At first they wouldn’t let me see her. I begged and pleaded. They told me it was for my protection. Finally they let me see her one day.

I went to her. She was so old, so frail. I touched her face. I wasn’t supposed to but I don’t give a damn. She is beautiful and should be touched. That damn kid I told her. She grabbed my hand. It took some effort but she said to me “Don’t be angry with the children. They have God in them.” I began to cry.
“Don’t leave me.” I begged her. “Stay with me and show me another way.”
She had a tear run down her cheek. “I don’t think there is this time.”

And they couldn’t take me out of that room with a hundred men trying.

One day we saw on the news that Italy had been quarantined. The news footage showed neighbors singing together from their balconies. First in that country, then in France, Spain, Germany and then in America. She turned her head to me. “The world learned to sing again.” She said.

They left us together. A nurse brought our food to us, but I wasn’t allowed to leave. I watched as her breathes came worse and worse. They told me they didn’t have a ventilator for her. She began to fade finally. I sat in the corner as the doctor’s worked and worked. They couldn’t do it. She’s gone. My universe ended today, three hours ago.

 

 

I finish my story. I look up. The nurse’s hands are shaking.
“Why did you tell me that story?” She asks as she sobs.
“Because I needed someone to hear our story, her story. We have no children. All of our friends are gone or forgetful. But our story is worth something. It is the same story a million times with a million people. She died so the world could learn how to sing again. I don’t want us to forget how to again. But I am just a silly old man and my heart is breaking.”

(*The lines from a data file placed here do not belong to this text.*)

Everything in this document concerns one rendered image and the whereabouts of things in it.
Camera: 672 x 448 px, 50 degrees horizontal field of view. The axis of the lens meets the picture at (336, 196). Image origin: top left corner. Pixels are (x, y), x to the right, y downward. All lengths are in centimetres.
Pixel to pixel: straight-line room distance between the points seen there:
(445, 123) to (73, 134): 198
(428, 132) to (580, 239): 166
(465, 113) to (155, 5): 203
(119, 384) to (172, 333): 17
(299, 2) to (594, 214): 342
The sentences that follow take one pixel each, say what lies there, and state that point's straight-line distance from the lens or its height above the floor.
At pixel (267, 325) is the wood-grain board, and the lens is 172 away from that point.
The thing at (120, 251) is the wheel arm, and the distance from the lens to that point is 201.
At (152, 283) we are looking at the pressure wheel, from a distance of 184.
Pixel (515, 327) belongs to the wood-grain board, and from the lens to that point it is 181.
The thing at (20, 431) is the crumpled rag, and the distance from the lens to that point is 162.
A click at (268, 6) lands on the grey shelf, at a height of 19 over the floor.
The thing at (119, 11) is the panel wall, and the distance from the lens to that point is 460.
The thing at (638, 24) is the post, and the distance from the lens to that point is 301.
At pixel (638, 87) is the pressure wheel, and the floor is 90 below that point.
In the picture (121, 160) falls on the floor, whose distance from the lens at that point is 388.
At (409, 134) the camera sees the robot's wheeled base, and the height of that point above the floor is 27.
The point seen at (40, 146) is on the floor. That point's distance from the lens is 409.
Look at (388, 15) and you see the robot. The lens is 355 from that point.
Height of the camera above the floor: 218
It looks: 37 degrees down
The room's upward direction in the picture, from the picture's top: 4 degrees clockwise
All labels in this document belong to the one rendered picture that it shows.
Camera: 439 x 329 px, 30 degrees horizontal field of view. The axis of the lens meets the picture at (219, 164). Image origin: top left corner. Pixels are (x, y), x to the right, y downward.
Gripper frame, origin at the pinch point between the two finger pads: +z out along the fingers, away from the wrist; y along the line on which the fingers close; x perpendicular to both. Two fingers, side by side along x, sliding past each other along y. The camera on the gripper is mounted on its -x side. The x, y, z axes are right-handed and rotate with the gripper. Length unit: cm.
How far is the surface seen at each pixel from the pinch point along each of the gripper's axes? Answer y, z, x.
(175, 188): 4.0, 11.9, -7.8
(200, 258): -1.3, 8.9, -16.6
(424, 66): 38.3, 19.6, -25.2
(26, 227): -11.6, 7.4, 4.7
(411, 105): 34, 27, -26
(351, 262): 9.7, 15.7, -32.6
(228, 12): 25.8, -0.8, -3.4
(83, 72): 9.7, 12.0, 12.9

She slumps against the wall and takes her mask off. I was right she is young.
“I’m sorry.” She says finally.
“You can smoke now.” I say as I turn to leave. I walk back to my room. And begin to pack. The news plays and I see a man with a violin. He plays a song that is sad. I hear machine alarms go off nearby and hastened footsteps.

The world sings on the television, but it isn’t for me and I am alone.